Task statement -
Copy out each line from the start of the material below until the line with "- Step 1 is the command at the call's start", that line included.
====== Source material
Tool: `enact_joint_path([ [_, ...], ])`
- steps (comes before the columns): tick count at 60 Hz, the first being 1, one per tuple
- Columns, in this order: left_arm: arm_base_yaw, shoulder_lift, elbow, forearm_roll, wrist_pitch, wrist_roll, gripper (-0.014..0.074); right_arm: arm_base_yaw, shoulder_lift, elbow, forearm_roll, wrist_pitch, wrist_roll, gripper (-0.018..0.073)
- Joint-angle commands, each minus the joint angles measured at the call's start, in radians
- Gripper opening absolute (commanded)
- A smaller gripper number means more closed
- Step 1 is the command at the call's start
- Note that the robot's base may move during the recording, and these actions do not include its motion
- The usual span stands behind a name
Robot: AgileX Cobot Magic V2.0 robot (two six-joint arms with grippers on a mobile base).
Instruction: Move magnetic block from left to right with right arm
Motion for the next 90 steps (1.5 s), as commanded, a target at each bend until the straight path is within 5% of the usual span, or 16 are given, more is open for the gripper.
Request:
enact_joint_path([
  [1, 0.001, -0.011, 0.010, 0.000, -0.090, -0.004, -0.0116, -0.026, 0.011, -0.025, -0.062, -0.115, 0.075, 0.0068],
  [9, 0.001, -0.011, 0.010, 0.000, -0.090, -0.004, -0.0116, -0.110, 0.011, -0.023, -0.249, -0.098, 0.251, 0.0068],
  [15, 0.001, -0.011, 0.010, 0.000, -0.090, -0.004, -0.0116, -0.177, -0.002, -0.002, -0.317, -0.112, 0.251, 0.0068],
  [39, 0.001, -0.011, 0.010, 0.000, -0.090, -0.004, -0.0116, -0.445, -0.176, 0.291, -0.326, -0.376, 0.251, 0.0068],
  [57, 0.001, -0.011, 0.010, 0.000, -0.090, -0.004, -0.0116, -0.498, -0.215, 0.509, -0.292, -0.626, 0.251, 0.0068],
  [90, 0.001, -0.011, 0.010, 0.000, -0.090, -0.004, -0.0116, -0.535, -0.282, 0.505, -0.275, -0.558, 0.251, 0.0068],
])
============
Task response -
Tool: `enact_joint_path([ [_, ...], ])`
- steps (comes before the columns): tick count at 60 Hz, the first being 1, one per tuple
- Columns, in this order: left_arm: arm_base_yaw, shoulder_lift, elbow, forearm_roll, wrist_pitch, wrist_roll, gripper (-0.014..0.074); right_arm: arm_base_yaw, shoulder_lift, elbow, forearm_roll, wrist_pitch, wrist_roll, gripper (-0.018..0.073)
- Joint-angle commands, each minus the joint angles measured at the call's start, in radians
- Gripper opening absolute (commanded)
- A smaller gripper number means more closed
- Step 1 is the command at the call's start

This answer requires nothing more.